Jul. 30th, 2003

Keepers of private notebooks are a different breed altogether, lonely and resistant rearrangers of things, anxious malcontents, children afflicted apparently at birth with some presentiment of loss.

So the point of my keeping a notebook has never been, nor is it now, to have an accurate factual record of what I have been doing or thinking. That would be a different impulse entirely, an instinct for reality which I sometimes envy but do not possess.

I sometimes delude myself about why I keep a notebook, imagine that some thrifty virtue derives from preserving everything observed. See enough and write it down, I tell myself, and then some morning when the world seems drained of wonder, some day when I am only going through the motions of doing what I am supposed to do, which is write — on that bankrupt morning I will simply open my notebook and there it will all be, a forgotten account with accumulated interest, paid passage back to the world out there.

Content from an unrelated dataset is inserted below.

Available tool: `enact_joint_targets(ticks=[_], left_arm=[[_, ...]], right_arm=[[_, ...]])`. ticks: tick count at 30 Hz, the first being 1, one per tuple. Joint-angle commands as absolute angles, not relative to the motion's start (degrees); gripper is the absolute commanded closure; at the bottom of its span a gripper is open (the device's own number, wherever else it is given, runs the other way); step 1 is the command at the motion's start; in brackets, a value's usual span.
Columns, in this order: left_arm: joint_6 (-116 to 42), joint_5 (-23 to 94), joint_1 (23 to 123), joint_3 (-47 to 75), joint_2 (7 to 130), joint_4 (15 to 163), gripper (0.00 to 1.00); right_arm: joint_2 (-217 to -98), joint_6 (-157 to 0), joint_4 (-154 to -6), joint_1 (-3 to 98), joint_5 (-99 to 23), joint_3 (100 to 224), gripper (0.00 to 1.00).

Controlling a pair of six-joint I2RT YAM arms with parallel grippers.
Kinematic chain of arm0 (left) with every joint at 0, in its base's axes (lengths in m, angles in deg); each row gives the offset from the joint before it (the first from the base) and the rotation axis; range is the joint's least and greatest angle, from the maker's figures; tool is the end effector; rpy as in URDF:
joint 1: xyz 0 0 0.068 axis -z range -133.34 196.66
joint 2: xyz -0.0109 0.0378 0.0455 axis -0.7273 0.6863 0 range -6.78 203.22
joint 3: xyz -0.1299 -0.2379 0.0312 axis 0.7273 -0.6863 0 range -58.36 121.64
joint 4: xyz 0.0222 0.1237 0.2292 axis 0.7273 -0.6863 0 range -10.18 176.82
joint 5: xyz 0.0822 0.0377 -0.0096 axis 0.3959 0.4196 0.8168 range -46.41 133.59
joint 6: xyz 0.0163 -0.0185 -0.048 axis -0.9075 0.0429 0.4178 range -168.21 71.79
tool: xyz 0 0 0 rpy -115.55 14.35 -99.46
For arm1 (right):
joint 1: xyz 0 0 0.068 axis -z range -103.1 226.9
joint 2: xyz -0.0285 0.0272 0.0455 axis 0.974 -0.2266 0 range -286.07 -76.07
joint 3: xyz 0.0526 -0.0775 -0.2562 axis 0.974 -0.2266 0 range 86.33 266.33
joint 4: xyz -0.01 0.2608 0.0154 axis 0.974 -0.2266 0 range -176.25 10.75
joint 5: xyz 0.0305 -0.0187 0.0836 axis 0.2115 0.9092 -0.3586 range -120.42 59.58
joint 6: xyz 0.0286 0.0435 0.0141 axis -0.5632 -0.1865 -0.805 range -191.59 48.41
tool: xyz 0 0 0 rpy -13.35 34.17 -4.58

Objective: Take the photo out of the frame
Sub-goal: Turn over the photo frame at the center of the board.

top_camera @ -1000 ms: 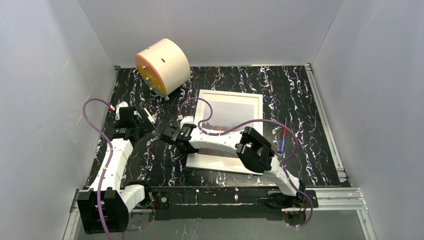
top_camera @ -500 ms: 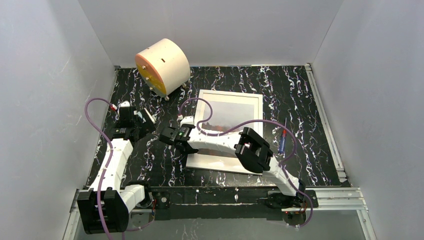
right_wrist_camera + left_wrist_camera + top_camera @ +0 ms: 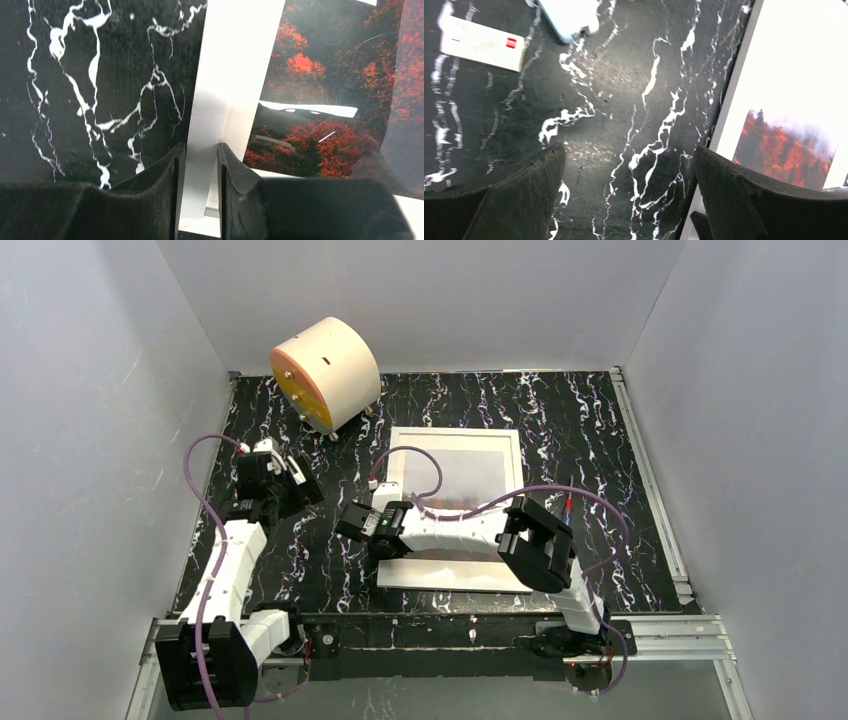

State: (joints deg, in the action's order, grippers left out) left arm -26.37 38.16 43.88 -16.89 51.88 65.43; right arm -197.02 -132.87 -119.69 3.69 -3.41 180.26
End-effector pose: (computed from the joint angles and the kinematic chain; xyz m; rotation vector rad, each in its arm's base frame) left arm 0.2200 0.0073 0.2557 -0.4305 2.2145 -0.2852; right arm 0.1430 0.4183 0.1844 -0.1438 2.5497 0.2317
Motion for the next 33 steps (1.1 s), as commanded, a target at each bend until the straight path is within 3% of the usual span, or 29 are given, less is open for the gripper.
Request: enact_joint_targets(ticks=[1,14,20,33], left_arm=[[-25.92,27.98,43.59,-18.83,53.43,67.28,0.02],[-8.11,12.29,46.98,-31.66,58.07,96.28,0.02],[-6.9,17.94,56.91,-32.12,64.91,103.91,0.03],[-5.4,13.42,57.92,-34.19,76.46,120.05,0.13]], right_arm=[[-190.42,-133.57,-113.08,2.47,-4.71,178.28,0.83],[-181.87,-134.51,-99.71,2.13,-5.95,166.51,0.83],[-179.69,-134.94,-95.24,2.11,-7.28,162.71,0.82],[-178.67,-135.32,-94.32,1.93,-8.57,161.57,0.82]])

But our notebooks give us away, for however dutifully we record what we see around us, the common denominator of all we see is always, transparently, shamelessly, the implacable ``I.'' ... We are talking about something private, about bits of the mind's string too short to use, an indiscriminate and erratic assemblage with meaning only for its maker.

It is a good idea, then, to keep in touch, and I suppose that keeping in touch is what notebooks are all about. And we are all on our own when it comes to keeping those lines open to ourselves: your notebook will never help me, nor mine you.

Joan Didion, Slouching Towards Bethlehem, 1961 (FSG).